## Records from a collection

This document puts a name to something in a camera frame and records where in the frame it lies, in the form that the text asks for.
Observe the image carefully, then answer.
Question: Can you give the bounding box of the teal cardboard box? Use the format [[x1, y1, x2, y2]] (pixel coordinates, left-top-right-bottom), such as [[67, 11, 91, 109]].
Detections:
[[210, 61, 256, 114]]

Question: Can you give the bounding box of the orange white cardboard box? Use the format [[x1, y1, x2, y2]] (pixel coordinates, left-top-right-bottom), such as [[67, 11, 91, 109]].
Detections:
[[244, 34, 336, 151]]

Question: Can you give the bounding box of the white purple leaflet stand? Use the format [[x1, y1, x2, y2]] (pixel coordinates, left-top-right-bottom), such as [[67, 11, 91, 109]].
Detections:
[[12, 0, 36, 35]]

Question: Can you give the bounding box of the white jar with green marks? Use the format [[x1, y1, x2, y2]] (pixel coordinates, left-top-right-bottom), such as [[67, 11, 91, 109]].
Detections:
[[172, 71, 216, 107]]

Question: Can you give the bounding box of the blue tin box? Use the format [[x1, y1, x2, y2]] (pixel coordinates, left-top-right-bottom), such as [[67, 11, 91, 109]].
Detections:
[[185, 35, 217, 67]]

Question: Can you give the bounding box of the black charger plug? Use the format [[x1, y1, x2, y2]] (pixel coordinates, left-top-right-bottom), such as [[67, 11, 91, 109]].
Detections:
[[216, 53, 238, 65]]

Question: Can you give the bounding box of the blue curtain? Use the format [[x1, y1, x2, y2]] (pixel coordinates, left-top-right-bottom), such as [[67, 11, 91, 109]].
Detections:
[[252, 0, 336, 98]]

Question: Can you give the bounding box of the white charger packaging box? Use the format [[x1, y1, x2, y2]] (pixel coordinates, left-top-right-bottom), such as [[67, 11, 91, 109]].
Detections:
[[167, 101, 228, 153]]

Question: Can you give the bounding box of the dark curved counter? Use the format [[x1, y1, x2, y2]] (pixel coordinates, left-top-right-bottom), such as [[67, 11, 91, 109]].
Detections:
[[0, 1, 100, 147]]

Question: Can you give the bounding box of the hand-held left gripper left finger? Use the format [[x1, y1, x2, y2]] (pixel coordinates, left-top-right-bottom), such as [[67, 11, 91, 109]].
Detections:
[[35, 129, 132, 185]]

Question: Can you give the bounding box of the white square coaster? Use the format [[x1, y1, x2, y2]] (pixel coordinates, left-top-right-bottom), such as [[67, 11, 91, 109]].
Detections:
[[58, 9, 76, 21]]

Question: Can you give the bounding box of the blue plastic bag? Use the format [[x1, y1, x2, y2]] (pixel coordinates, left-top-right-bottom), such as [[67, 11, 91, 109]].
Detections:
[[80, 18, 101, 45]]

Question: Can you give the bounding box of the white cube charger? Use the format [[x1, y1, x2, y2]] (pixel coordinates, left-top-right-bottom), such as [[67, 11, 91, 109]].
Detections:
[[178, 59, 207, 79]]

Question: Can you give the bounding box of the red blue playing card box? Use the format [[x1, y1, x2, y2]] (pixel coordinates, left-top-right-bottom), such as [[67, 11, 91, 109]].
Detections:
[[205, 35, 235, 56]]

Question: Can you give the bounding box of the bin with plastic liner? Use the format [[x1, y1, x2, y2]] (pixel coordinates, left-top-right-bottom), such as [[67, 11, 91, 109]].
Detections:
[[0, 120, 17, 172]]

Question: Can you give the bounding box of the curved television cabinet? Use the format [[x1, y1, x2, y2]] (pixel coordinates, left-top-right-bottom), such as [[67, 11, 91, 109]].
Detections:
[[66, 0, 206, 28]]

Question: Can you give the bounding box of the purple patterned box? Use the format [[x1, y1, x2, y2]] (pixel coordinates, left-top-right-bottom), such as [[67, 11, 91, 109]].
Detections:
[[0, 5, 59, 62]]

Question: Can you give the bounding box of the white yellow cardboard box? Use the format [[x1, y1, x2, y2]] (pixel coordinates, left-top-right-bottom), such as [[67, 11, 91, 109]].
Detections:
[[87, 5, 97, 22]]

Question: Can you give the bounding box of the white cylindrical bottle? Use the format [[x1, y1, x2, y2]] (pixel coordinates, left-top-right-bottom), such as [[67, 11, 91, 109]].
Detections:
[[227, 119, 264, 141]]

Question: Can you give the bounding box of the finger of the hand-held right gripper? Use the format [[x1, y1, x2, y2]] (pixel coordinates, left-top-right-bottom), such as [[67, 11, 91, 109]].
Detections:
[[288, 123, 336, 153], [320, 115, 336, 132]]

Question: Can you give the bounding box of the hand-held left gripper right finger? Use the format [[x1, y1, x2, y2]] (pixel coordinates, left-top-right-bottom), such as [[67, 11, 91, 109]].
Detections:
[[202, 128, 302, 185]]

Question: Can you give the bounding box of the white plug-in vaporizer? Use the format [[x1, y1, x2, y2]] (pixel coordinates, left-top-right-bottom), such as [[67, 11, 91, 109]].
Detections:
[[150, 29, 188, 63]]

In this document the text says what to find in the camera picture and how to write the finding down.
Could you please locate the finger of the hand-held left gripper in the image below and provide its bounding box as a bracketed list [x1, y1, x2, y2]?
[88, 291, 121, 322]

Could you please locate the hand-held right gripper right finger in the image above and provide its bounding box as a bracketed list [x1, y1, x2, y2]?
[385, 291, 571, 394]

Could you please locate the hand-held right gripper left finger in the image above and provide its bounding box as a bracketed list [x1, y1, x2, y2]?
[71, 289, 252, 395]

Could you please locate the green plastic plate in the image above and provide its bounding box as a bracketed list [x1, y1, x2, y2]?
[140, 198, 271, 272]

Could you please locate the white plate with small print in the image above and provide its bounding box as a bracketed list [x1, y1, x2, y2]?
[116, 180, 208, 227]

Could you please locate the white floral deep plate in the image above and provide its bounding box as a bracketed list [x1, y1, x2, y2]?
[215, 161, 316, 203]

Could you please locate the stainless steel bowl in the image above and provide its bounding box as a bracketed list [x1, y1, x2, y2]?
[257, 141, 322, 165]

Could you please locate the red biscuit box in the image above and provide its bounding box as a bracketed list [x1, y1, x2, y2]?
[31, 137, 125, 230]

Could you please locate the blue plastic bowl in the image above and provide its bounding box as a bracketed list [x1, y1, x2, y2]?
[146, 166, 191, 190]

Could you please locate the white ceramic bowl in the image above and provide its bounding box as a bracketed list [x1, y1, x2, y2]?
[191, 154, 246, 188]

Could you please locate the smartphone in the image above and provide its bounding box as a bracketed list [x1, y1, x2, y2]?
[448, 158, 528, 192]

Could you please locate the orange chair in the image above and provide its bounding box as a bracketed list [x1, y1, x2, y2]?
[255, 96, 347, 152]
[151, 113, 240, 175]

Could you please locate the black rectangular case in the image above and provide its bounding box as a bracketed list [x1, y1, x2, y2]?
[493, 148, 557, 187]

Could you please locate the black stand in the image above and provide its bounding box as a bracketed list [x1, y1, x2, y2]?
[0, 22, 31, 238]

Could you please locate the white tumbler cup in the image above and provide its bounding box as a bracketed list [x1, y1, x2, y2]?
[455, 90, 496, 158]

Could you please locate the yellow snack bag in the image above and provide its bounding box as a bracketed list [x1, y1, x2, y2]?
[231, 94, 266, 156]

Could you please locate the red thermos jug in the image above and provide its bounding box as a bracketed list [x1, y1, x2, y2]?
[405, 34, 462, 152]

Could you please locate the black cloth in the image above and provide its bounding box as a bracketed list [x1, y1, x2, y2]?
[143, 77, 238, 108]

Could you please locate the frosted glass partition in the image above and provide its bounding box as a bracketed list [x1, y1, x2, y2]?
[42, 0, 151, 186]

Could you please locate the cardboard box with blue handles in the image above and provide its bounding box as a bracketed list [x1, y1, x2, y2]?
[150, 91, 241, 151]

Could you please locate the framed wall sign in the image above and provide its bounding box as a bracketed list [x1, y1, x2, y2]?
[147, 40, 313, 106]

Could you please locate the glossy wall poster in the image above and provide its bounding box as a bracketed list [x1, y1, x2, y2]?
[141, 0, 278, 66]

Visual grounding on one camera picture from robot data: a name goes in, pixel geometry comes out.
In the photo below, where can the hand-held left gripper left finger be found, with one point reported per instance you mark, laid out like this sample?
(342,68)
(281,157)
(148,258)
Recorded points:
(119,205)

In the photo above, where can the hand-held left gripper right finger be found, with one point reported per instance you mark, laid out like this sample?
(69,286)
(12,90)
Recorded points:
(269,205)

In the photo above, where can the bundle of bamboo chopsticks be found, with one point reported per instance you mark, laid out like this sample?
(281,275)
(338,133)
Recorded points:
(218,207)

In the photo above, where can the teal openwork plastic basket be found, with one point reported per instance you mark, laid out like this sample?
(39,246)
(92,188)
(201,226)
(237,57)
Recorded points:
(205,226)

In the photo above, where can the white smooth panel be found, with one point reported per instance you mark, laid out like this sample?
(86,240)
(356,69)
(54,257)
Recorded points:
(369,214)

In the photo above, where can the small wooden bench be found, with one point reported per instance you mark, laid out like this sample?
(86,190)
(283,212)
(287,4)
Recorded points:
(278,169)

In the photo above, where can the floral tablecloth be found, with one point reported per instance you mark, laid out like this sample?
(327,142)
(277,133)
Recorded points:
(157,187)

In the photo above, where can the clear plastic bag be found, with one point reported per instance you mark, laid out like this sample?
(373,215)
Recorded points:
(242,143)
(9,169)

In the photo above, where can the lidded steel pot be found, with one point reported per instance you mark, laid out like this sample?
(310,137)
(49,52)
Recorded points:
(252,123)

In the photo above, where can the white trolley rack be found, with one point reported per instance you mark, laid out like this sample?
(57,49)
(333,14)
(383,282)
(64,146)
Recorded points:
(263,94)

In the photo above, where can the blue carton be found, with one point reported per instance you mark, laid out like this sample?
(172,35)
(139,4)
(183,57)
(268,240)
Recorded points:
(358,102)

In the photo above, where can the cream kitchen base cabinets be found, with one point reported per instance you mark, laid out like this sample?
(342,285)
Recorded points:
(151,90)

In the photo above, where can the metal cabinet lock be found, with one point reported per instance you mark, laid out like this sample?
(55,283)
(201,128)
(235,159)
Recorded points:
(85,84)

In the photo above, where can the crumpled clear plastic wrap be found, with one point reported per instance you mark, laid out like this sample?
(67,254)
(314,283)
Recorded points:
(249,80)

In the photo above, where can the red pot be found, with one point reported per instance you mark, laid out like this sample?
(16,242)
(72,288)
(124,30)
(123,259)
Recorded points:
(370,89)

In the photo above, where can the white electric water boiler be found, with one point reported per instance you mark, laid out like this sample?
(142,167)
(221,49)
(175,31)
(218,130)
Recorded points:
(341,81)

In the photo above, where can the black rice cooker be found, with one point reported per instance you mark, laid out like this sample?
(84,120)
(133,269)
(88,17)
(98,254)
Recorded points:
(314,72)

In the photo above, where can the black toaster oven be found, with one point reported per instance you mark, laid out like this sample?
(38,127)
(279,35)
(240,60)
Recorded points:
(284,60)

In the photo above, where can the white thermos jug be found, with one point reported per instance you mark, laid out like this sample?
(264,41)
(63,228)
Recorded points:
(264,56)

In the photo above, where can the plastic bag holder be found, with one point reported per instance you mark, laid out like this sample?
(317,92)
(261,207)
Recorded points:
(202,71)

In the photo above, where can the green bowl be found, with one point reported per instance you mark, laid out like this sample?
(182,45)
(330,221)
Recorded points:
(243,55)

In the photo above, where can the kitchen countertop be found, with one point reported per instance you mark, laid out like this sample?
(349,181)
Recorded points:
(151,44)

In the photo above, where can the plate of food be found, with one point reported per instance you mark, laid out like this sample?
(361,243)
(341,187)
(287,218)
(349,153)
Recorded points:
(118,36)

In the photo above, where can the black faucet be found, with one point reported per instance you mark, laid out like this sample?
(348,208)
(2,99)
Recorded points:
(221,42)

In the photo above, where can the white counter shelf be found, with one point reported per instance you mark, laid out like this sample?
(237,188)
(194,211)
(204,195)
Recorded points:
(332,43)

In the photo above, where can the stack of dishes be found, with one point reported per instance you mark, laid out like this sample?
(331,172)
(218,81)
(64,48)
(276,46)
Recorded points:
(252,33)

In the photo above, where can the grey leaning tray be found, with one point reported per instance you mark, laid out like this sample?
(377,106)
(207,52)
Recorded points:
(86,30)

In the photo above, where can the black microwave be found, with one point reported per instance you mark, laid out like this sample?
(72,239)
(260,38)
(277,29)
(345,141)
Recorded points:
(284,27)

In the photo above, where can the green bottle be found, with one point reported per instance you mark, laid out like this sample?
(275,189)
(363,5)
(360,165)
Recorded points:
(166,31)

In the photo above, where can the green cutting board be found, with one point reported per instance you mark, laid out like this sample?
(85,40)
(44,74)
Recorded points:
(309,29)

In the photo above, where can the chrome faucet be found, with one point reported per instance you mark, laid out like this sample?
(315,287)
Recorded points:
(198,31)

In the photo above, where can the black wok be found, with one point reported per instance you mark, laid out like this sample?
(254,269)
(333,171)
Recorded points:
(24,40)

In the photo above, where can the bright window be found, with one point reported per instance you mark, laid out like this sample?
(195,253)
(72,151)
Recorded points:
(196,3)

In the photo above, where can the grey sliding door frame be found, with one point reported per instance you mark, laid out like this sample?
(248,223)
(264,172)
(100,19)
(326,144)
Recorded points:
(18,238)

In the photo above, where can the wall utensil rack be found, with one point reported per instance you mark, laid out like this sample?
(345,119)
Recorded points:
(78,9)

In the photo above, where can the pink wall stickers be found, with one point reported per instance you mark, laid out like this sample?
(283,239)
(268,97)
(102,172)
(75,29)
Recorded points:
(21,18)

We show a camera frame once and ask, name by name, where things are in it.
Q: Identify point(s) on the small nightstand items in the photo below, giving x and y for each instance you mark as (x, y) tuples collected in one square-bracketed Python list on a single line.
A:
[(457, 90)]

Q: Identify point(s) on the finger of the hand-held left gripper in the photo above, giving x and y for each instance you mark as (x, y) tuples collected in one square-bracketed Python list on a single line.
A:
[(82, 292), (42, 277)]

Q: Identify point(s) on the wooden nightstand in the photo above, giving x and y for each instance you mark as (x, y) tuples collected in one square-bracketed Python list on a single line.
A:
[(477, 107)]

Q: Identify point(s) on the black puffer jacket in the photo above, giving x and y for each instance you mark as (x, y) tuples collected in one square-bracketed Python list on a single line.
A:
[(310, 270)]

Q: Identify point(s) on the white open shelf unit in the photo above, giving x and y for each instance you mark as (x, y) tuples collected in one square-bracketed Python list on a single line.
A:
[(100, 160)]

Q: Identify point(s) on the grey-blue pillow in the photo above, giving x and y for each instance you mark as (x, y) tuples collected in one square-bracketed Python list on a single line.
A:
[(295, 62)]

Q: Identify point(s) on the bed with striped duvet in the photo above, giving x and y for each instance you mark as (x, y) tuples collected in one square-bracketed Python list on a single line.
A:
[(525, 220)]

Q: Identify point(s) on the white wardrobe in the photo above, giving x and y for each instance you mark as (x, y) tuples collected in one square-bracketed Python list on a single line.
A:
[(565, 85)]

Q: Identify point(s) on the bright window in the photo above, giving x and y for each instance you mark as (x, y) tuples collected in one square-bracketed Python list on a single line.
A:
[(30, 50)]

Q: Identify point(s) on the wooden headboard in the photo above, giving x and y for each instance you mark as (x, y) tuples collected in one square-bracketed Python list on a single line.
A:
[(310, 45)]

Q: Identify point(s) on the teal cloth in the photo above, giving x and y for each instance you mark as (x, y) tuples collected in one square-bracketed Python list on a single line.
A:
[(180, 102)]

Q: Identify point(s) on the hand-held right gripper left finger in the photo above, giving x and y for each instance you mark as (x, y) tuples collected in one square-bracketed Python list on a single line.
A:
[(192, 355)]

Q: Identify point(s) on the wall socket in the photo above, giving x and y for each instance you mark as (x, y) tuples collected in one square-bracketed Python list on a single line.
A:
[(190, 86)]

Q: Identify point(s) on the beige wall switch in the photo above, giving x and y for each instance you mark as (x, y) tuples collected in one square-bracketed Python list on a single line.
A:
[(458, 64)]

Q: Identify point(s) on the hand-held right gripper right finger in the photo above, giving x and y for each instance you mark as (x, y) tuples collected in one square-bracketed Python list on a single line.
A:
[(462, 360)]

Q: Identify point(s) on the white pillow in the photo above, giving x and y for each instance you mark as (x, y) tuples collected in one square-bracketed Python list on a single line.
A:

## THE PROBLEM
Print the first line of the records above and each line after it, exactly, through the line with "Question: Can you give the bounding box of the white jar".

## RESPONSE AREA
This document puts a name to something in a camera frame and records where in the frame it lies, in the form that the text asks for.
Observe the image carefully, then answer.
Question: Can you give the bounding box of the teal cardboard box? Use the format [[x1, y1, x2, y2]] (pixel coordinates, left-top-right-bottom), such as [[67, 11, 91, 109]].
Detections:
[[210, 61, 256, 114]]

Question: Can you give the bounding box of the orange white cardboard box? Use the format [[x1, y1, x2, y2]] (pixel coordinates, left-top-right-bottom), such as [[67, 11, 91, 109]].
Detections:
[[244, 34, 336, 151]]

Question: Can you give the bounding box of the white purple leaflet stand? Use the format [[x1, y1, x2, y2]] (pixel coordinates, left-top-right-bottom), such as [[67, 11, 91, 109]].
Detections:
[[12, 0, 36, 35]]

Question: Can you give the bounding box of the white jar with green marks? Use the format [[x1, y1, x2, y2]] (pixel coordinates, left-top-right-bottom), such as [[67, 11, 91, 109]].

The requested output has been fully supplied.